Supplied information —
^^^^
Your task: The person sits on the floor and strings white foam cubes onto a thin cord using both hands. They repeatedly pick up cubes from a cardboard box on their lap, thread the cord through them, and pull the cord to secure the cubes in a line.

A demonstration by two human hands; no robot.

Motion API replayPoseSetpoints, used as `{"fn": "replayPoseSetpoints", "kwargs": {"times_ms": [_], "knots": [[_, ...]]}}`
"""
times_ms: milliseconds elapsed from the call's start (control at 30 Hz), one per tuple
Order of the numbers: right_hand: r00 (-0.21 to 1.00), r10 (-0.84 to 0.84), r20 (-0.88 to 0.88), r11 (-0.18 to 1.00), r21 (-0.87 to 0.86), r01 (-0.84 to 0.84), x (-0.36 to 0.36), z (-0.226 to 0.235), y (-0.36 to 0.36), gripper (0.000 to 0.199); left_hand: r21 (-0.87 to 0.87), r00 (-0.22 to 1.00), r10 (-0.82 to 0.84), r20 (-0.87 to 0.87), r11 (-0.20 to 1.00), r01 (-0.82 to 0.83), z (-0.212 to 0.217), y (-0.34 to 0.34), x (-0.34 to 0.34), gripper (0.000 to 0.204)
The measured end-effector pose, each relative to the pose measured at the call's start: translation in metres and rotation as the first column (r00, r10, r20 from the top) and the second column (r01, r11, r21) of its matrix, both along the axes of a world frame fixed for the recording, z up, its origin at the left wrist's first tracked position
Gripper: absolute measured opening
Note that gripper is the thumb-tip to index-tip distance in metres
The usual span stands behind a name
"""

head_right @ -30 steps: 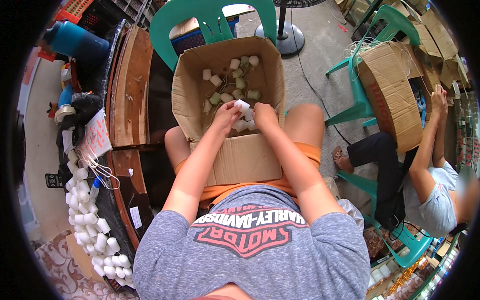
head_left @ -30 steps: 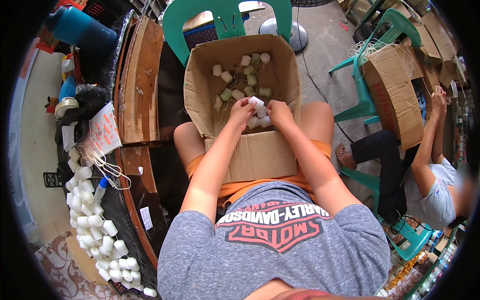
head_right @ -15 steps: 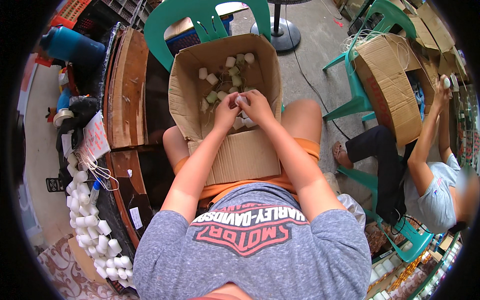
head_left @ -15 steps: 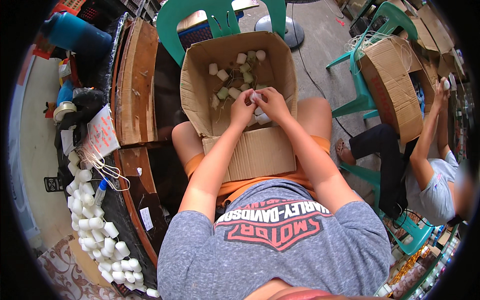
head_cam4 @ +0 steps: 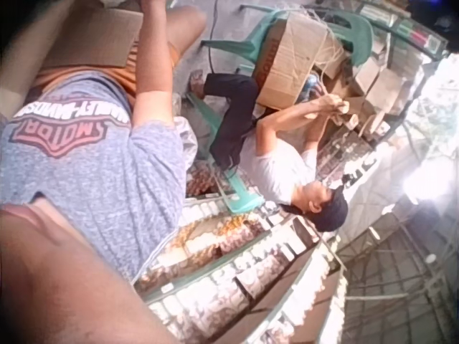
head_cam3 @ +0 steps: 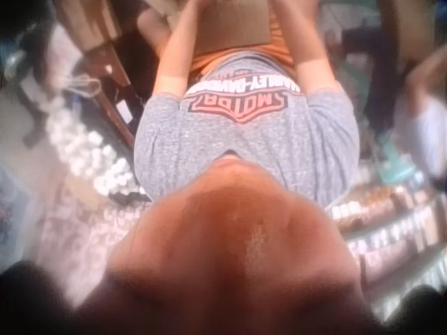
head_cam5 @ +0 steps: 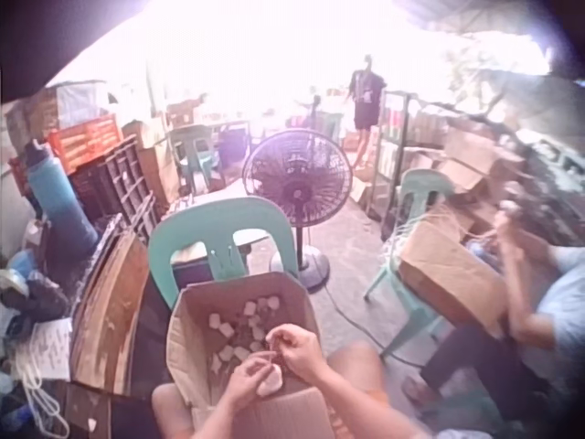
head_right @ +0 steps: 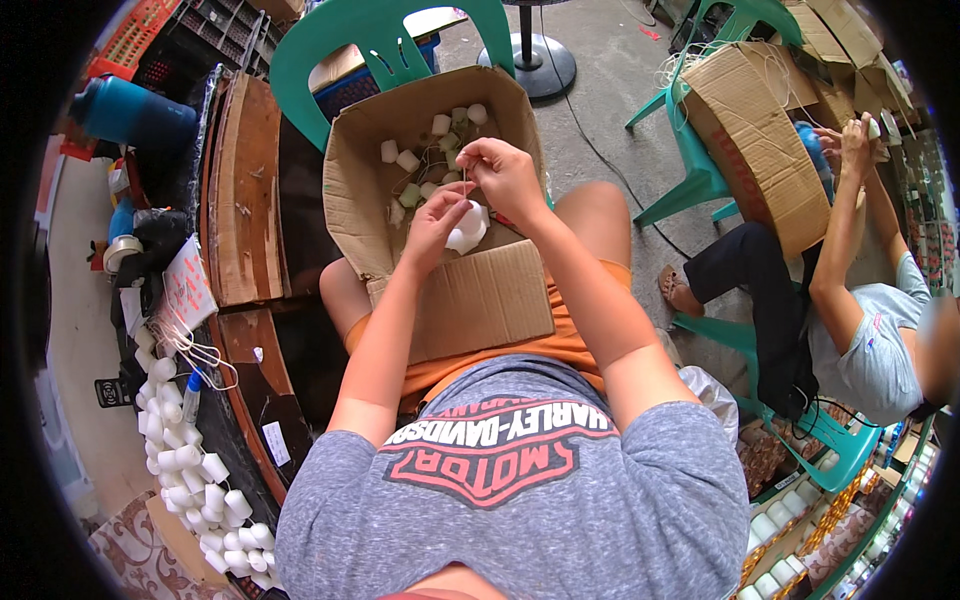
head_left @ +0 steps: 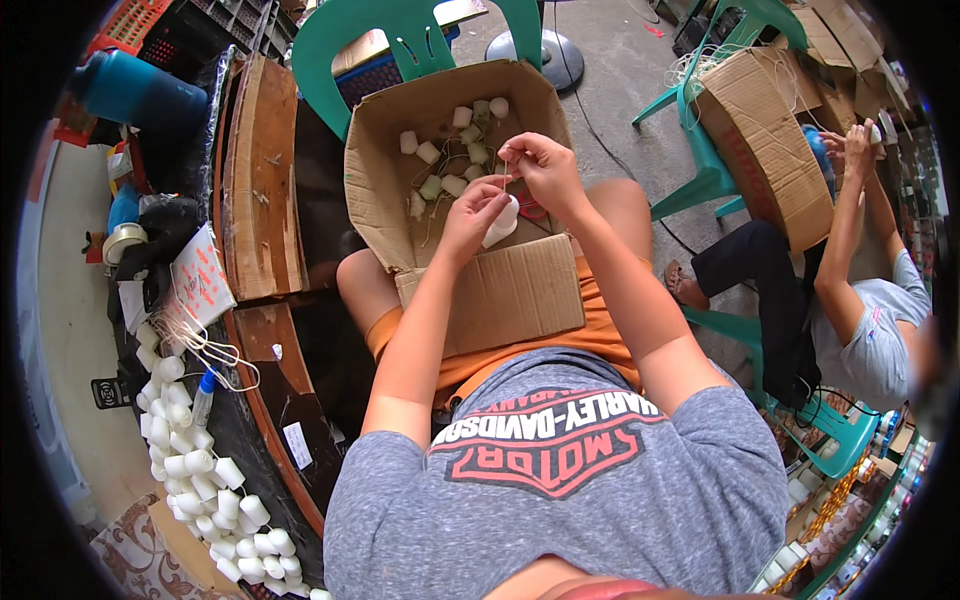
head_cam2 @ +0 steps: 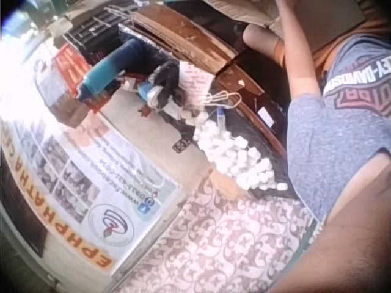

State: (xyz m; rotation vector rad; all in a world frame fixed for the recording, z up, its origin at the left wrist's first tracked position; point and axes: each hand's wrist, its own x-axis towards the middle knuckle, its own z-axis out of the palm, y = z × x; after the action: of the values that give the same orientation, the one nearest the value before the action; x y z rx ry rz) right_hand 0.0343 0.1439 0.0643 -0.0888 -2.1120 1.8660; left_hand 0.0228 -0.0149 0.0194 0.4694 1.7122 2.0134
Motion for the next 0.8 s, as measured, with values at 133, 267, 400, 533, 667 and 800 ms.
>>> {"fn": "replayPoseSetpoints", "kwargs": {"times_ms": [133,267,400,533,667,800], "knots": [[0.982,-0.017,0.189,0.988,-0.146,0.045,-0.002,-0.023,-0.001,0.011,0.307,0.920,-0.001,0.391,0.943,-0.129,0.003,-0.017,0.001,0.014],[0.989,-0.020,0.143,0.991,0.132,0.001,0.025,-0.031,-0.029,0.012,0.389,0.817,0.058,0.573,0.858,-0.334,-0.009,-0.036,0.002,0.016],[0.995,0.079,0.054,0.972,0.219,-0.089,0.035,-0.019,-0.040,0.009,0.274,0.831,0.125,0.541,0.909,-0.315,-0.007,-0.035,0.009,0.017],[0.986,0.069,-0.151,0.923,0.385,-0.005,0.024,-0.015,-0.030,0.007,0.012,0.967,0.132,0.217,0.990,-0.138,-0.017,-0.030,0.012,0.021],[0.969,0.128,0.211,0.970,0.178,-0.167,0.021,-0.022,-0.021,0.011,0.052,0.965,0.075,0.250,0.994,-0.091,-0.021,-0.028,0.010,0.016],[0.928,0.230,0.292,0.973,-0.045,-0.227,0.030,-0.031,-0.024,0.020,0.180,0.912,0.070,0.405,0.972,-0.154,-0.021,-0.032,0.011,0.015]]}}
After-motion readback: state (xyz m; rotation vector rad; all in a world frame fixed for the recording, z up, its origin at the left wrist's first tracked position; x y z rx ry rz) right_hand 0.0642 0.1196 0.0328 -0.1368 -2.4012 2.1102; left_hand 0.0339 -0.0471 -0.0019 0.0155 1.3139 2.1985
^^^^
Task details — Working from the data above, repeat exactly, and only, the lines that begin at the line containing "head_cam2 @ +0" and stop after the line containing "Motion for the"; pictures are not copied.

Problem solution —
head_cam2 @ +0 steps: 

State: (xyz m; rotation vector rad; all in a world frame fixed for the recording, z up, its origin at the left wrist's first tracked position; point and axes: each hand's wrist, its own x-axis towards the middle knuckle, its own z-axis out of the palm, y = z × x; after the action: of the values that give the same orientation, the one nearest the value before the action; x y z rx ry rz) right_hand 0.0343 0.1439 0.0643 -0.0888 -2.1120 1.8660; left_hand 0.0228 -0.0149 0.0194 0.4694 1.7122 2.0134
Motion for the next 0.8 s, as measured, with values at 133, 267, 400, 533, 667 and 800 ms.

This output has been given in full.